Task brief | Which of the lines below mention the word "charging"? Pull each one out.

[Opening Supplied information section]

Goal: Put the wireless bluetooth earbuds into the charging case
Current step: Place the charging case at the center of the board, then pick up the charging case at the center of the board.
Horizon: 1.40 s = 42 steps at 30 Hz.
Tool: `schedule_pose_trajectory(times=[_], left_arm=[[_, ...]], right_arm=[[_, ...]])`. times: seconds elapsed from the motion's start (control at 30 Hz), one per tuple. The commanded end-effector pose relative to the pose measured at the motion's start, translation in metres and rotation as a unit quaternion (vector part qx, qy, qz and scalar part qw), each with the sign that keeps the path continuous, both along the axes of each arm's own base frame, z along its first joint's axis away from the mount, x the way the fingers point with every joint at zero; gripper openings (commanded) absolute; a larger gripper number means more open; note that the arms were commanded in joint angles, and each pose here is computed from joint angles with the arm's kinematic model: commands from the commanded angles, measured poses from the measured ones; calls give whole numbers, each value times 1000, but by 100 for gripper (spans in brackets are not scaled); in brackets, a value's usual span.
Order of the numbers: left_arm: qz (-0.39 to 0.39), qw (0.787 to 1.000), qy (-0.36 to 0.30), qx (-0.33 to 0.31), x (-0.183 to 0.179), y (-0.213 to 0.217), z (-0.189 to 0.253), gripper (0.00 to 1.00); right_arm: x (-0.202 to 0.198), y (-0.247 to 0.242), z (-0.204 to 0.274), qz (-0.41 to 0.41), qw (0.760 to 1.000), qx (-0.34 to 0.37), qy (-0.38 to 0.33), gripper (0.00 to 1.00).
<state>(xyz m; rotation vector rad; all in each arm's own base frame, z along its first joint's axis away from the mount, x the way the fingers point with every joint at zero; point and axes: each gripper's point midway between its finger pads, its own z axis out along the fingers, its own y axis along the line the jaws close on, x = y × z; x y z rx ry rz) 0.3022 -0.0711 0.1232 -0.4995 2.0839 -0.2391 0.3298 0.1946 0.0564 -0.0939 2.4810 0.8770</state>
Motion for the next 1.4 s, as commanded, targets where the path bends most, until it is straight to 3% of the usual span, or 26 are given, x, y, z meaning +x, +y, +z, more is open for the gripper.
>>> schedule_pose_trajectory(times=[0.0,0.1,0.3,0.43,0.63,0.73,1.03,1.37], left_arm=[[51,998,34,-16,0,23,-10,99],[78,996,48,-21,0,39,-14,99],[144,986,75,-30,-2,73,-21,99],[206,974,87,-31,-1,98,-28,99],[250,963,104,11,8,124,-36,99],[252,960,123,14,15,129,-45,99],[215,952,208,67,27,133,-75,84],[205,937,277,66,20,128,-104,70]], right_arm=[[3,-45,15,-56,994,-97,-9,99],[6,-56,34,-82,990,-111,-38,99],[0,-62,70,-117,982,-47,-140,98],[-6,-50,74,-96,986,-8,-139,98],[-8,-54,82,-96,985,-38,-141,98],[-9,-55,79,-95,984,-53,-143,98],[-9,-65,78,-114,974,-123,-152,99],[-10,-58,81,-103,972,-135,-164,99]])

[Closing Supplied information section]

Exercise result |
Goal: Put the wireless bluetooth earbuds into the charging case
Current step: Place the charging case at the center of the board, then pick up the charging case at the center of the board.

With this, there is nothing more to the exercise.